Returning to cardiovascular practice as 1 of 2 cardiologists in Akureyri, Dr. Gunnarsson was faced not only with a family tragedy but also a difficult professional dilemma: should he (or could he) avoid patients with HC in his practice? Would that be best for himself and his patients? Could he be objective in providing recommendations and clinical decisions in light of his own tragic personal experience? Furthermore, did he really have the necessary expertise, considering that he had previously treated only 1 patient with HC, as a cardiology trainee in Sweden (who coincidentally had died suddenly several years later)? Who among us would have been critical if he had shunted to a colleague other patients with HC, the disease that was responsible for his daughter’s death?
Dr. Gunnarsson selected another path, ultimately deciding that he knew as much as anyone about the unpredictable nature of HC, and began to recruit (and be sought out by) patients with HC in northern Iceland. Soon he was following almost 20 such patients, a number approaching the expected prevalence of the disease in that region. One of those patients was an active woman with nonobstructive HC, first evaluated at 43 years of age, who had experienced several episodes of syncope unassociated with physical exertion in the preceding days. Unexplained recent syncope is 1 of the 5 conventional HC primary prevention risk markers and is associated with a high rate of appropriate implantable cardioverter-defibrillator (ICD) interventions in patients implanted prophylactically for only 1 risk factor.

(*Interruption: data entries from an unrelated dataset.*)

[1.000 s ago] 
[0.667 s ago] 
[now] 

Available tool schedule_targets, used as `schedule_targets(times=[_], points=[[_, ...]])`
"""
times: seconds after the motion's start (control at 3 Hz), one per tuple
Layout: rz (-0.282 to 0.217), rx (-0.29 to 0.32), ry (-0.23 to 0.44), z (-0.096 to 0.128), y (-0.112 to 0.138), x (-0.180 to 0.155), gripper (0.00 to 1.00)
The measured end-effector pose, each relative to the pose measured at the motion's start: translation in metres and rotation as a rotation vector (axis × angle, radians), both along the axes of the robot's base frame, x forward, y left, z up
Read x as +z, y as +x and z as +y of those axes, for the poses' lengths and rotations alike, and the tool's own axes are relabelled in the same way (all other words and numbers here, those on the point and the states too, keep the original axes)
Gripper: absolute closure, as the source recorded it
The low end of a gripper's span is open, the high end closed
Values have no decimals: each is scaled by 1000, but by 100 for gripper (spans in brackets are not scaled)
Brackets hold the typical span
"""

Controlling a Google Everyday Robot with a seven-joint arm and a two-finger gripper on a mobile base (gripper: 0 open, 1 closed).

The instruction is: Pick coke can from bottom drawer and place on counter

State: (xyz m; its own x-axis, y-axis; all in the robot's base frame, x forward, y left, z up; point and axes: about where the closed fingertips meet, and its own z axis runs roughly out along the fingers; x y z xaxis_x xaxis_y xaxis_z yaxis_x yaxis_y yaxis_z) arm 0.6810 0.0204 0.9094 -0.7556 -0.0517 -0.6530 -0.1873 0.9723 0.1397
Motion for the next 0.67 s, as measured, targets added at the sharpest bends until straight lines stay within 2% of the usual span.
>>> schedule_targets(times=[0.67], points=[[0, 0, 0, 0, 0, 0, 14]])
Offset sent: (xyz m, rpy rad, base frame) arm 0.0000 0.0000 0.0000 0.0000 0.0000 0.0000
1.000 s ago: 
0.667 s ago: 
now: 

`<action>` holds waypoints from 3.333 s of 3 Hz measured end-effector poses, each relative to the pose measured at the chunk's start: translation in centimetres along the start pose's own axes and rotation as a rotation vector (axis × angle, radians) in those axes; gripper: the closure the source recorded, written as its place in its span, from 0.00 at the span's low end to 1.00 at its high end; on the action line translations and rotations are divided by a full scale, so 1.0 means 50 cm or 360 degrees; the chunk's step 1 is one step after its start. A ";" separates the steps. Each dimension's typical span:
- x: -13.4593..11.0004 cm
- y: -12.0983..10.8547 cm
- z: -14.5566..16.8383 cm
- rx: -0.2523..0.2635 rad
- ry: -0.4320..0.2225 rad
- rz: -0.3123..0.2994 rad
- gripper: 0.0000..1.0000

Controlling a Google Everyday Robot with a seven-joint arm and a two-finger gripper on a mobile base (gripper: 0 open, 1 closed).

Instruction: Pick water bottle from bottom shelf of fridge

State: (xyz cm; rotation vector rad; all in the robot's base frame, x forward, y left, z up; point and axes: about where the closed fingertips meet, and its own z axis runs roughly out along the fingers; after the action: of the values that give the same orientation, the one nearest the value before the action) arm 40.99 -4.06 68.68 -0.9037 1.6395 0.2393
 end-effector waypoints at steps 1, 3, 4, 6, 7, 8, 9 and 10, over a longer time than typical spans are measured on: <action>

After some consideration, Dr. Gunnarsson recommended a prophylactic ICD, a somewhat unusual decision in Iceland given that it was only the sixth device implanted nationwide for HC (n = 100 currently for all diseases), in a culture that embodies considerable acceptance of the natural risks of living. Five uneventful years followed. Then, at 48 years of age, while hiking on the small, remote island of Vigur in western Iceland ( Figure 2 ), 1.5 hours by boat to the nearest hospital, this young woman experienced an episode of syncope associated with a rapid monomorphic ventricular tachycardia (rate 260 beats/min) deteriorating to ventricular fibrillation, and was immediately restored to sinus rhythm by a single defibrillation shock—that is, an aborted sudden death event. So, remarkably it had come full circle—from his very young daughter to this woman, all within the 8-year experience of 1 physician.
This story is not being told solely for its dramatic impact but rather because it is about redemption in medicine, reflects an evolving awareness of the natural history of HC, and underscores important principles of disease management, specifically the potential for the prevention of sudden death by using the power of an ICD. Also, these events link Iceland and HC, thereby underscoring the truly global nature of this disease, capable of striking unpredictably virtually anywhere in the world, as well as the far-reaching penetration of medical technology.
Gunnar Thor Gunnarsson elected to focus his energies on HC because of his personal experience with the unpredictable risk profile in this disease. Most importantly, he was open to the prevailing view that 1 major risk factor in a young patient can be sufficient to recommend the option of a prophylactic ICD. As a result, a sequence of events ultimately evolved in which a personal tragedy was translated into a lifesaving intervention for a HC patient.